Schizophrenia must be another instance of this fact, and as Justin showed us in his paper, schizophrenia appears indispensible to both psychiatry and neurology. But no one knew, and no one knows what schizophrenia is. In the mid-1970s, psychiatrists and neurologists argued for the dopamine hypothesis of the condition. They grounded this hypothesis in two facts – one was antipsychotics; the other was amphetamine psychosis. This idea had been first introduced in the 1950s, but in the 1960s, LSD intoxication was felt to be a better model of schizophrenia; yet Justin observed that LSD counter culture – communalist, ostensibly high-minded, and pure – collided with amphetamine culture – speed, individualism, violence, and hedonism. It was in this counter-amphetamine culture that amphetamine psychosis began to be accepted as model for schizophrenia. Where this idea of a model came from is perhaps worth thinking about more. Certainly transgenic models of mice for dementia were models; and so too were snail reflexes for memory. Whatever the case, Justin’s paper calls attention to the way that the chemical theory of the nervous system had become transcendent by the 1970s, and perhaps this was due to the rise of so-called “biological psychiatry.”

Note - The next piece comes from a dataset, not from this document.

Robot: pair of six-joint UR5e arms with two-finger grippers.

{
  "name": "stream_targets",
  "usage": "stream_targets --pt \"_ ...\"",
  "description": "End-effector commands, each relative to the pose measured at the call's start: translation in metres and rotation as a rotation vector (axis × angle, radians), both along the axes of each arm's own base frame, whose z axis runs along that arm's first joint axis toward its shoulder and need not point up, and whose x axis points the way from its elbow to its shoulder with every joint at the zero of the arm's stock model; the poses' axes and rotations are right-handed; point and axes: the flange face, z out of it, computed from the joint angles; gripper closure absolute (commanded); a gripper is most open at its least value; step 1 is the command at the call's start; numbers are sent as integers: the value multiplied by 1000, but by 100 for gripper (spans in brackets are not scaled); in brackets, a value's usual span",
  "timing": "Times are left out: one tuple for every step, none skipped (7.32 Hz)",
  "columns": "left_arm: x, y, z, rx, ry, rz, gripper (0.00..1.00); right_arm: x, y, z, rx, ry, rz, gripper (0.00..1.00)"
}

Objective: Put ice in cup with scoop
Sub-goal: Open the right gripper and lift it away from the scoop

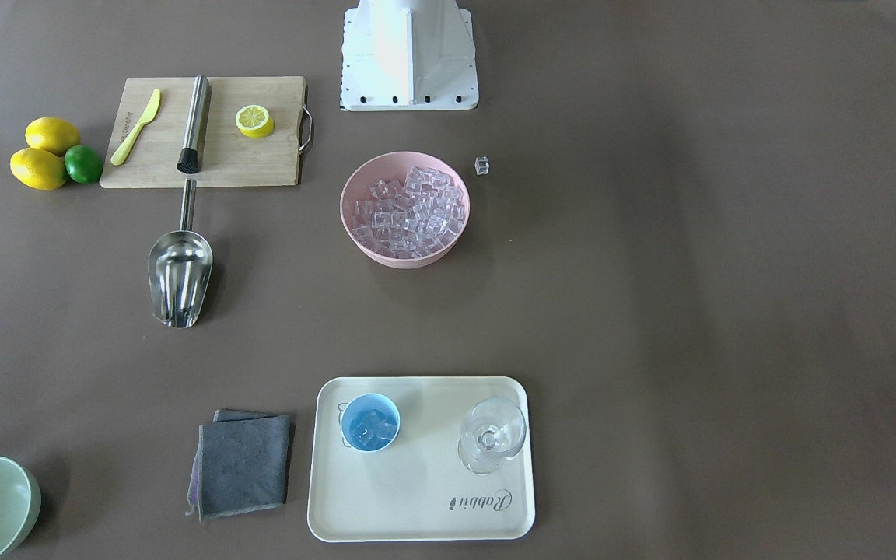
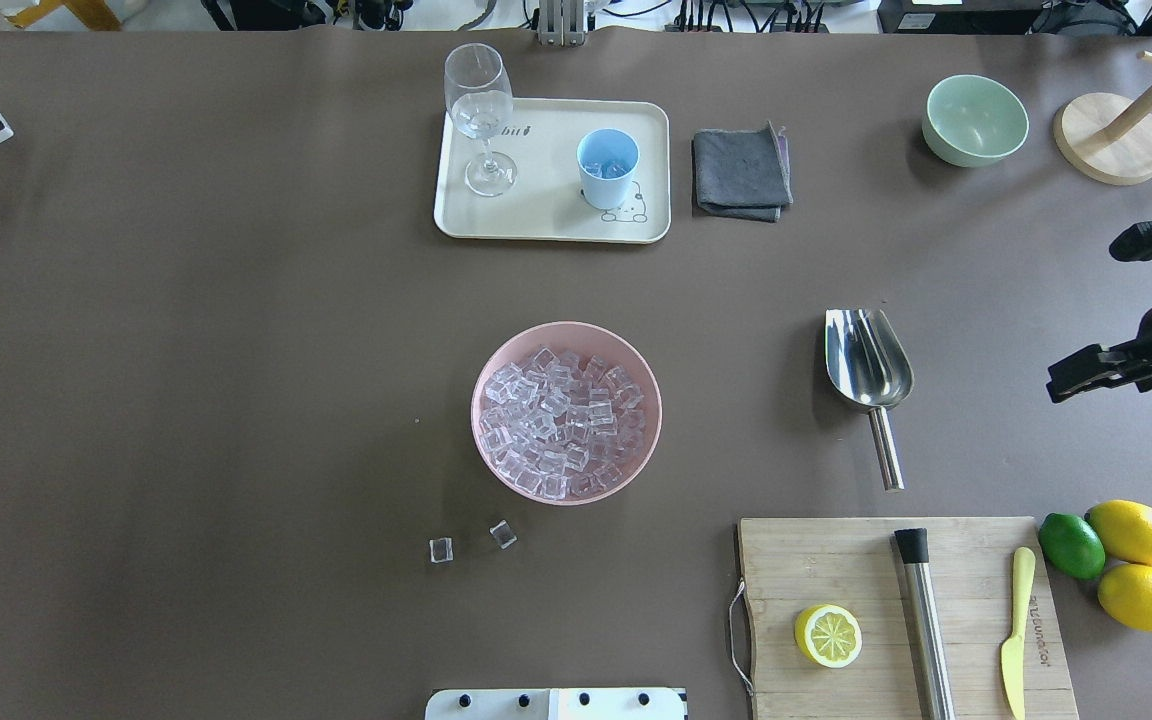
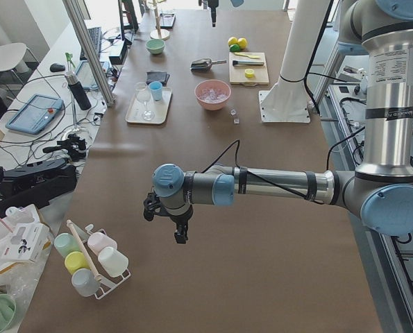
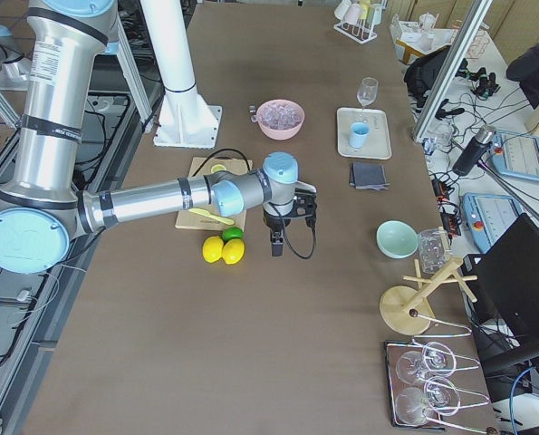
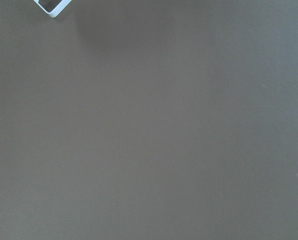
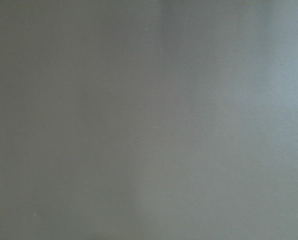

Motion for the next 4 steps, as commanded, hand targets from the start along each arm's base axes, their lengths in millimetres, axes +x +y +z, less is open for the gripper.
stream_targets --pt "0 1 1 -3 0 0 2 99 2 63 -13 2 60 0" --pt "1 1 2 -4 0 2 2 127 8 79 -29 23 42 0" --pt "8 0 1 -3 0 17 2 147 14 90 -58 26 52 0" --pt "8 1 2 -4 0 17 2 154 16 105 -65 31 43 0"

Brian’s paper explored the origins of this biological revolution from the perspective of the National Institutes for Mental Health. What was striking about NIMH polic in the seventies, as recounted by Brian, is not only that NIMH seized upon biology rhetoric, they were somehow in the vanguard of advancing and promulgating it as well. In particular, Brian’s paper recalled Tobias’s concerns about the way in which formations within historiography cast aside certain stories even as they claim inevitable the way in which psychiatry became biologized. Curiously other imperatives - ones that matched Jess’s story of mice – appear in the NIMH branding of psychiatry as biology. The idea that biology and technology would furnish the most fruitful approaches to mental health became a hegemonic one from which there appeared no evident escape route. Yet, as Kenton pointed out, there is too the reality that NIMH was promoting a particular biology. It is the rhetoric of a particular notion of biology that has subsumed mental health, but this also invites the question how has mental health shaped notions of biology. In our paper, we wondered if there had been sometime a blurring between psychiatry and neurology. It is a seeming article of faith that the neuro turn must influence theories of mental illness but why we wondered would we not also say that the practices surrounding mental health exerted an influence on neurology and neuroscience. To me, both Tobias and Brian raise this possibility in clear fashions and I would say also that in the rhetoric of fMRI we are witnessing the realization of those older aspirations on mental health, mental hygiene, and neurology.